Como aquella vez en el Yerbeta, tomando agua de valencia, ya calientes. Un cumpleaños. Tú entre nosotros. Distintas militancias políticas. Con frecuencia discutíamos acaloradamente. Te metiste con uno de los amigos, vamos, algo dentro de lo normal, y enseguida comenzamos a oler a carne chamuscada. Uno de los presentes, quizá la primera vez que estaba con nosotros, acababa de apagarse el cigarrillo en la frente, restregándoselo una y otra vez. Olor repugnante a carne humana quemada. Como si oliera de forma distinta a la de otros animales. Mirad lo que hago sin motivo. Imaginaos lo que haré si alguien se mete con mi amigo Agustín. Apenas lo conocíamos. Sí sabíamos que era hermano, la oveja negra, de otros dos amigos nuestros. De sus andanzas y presidios en Marruecos habíamos tenido noticias porque apareció por aquí un italiano que decía venir en su nombre pidiendo dinero a sus hermanos para poder pagar una fianza con la que salir de la cárcel en Marruecos. No sé cómo había acabado la historia. Sí sé que un mal día apareció, después de un tiempo ausente, por Alicante y era una fuente permanente de problemas para sus hermanos. Se presentaba en la casa con desconocidos para alojarlos allí o desaparecía sin dar explicaciones o de cuando en cuando irrumpía en el despacho oficial de un hermano sindicalista, pidiéndole dinero, el arreglo de un desaguisado, siempre creándole problemas. Con paranoia persecutoria descubrió con un pico toda la conducción eléctrica de cables de la casa familiar, donde vivían varios hermanos, convencido de que lo espiaban. Con razón. Un 1 de Mayo su hermano Jacques, nombre imaginario, amigo mío, me pidió que lo acompañara a su casa, donde yo había dormido alguna vez, en la torre del Plá. Entonces vi el destrozo. En algunas paredes había abierto una canaleta a lo largo de toda la pared para sacar los cables y tratar de descubrir, como en las películas, algún dispositivo de escucha, pero en otras había dado tan fuerte que había un boquete abierto hacia el piso de al lado. Mirando y buscando entre escombros y estanterías encontramos un pan enmohecido con una casi inapreciable raya horizontal por donde se abrió al cogerlo y dejó al descubierto una bolsa de harina blanquísima. Ése era el motivo de su paranoia persecutoria. No era la policía. Eran sus socios de aquel viaje a Colombia, que no paraban de hostigarlo para que compartiera el alijo que no sabíamos por qué razones, parecía que no estaba dispuesto a compartir o repartir.

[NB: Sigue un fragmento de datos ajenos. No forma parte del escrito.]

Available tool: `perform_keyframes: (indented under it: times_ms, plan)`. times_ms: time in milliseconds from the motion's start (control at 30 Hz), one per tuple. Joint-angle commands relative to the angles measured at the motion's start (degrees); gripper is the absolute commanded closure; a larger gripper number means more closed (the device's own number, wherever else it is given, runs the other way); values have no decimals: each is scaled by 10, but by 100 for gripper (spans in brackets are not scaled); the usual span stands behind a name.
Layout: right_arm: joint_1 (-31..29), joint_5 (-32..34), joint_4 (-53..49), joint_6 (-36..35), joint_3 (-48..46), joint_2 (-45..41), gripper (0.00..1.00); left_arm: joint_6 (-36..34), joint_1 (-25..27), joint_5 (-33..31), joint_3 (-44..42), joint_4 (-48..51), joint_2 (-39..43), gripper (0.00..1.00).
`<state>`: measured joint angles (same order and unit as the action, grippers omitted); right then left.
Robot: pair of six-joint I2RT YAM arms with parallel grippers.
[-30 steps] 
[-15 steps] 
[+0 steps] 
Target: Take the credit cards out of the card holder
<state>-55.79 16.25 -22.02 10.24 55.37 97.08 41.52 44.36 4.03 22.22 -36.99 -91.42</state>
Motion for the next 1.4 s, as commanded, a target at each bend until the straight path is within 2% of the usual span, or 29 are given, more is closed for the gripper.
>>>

Le pregunté a mi amigo qué hacíamos. Porque podrían recaer sobre nosotros tanto las sospechas de su hermano como las de sus socios. Él no dudó un momento. Tenemos que deshacernos del muerto. Eso era para nosotros. Para su hermano y sus socios podía ser una mina de oro. Salimos del piso, una 5ª planta, con la bolsa y después de varias vueltas observando por la calle si alguien espiaba nuestros movimientos, la abandonamos en una papelera. Ya no volví a cruzarme más con aquel chico ni durante mucho tiempo supe de él, a pesar de mi amistad sobre todo con su hermano Jacques. Nos enteramos tiempo después de que lo habían encontrado colgado del techo de una pensión en Aspe.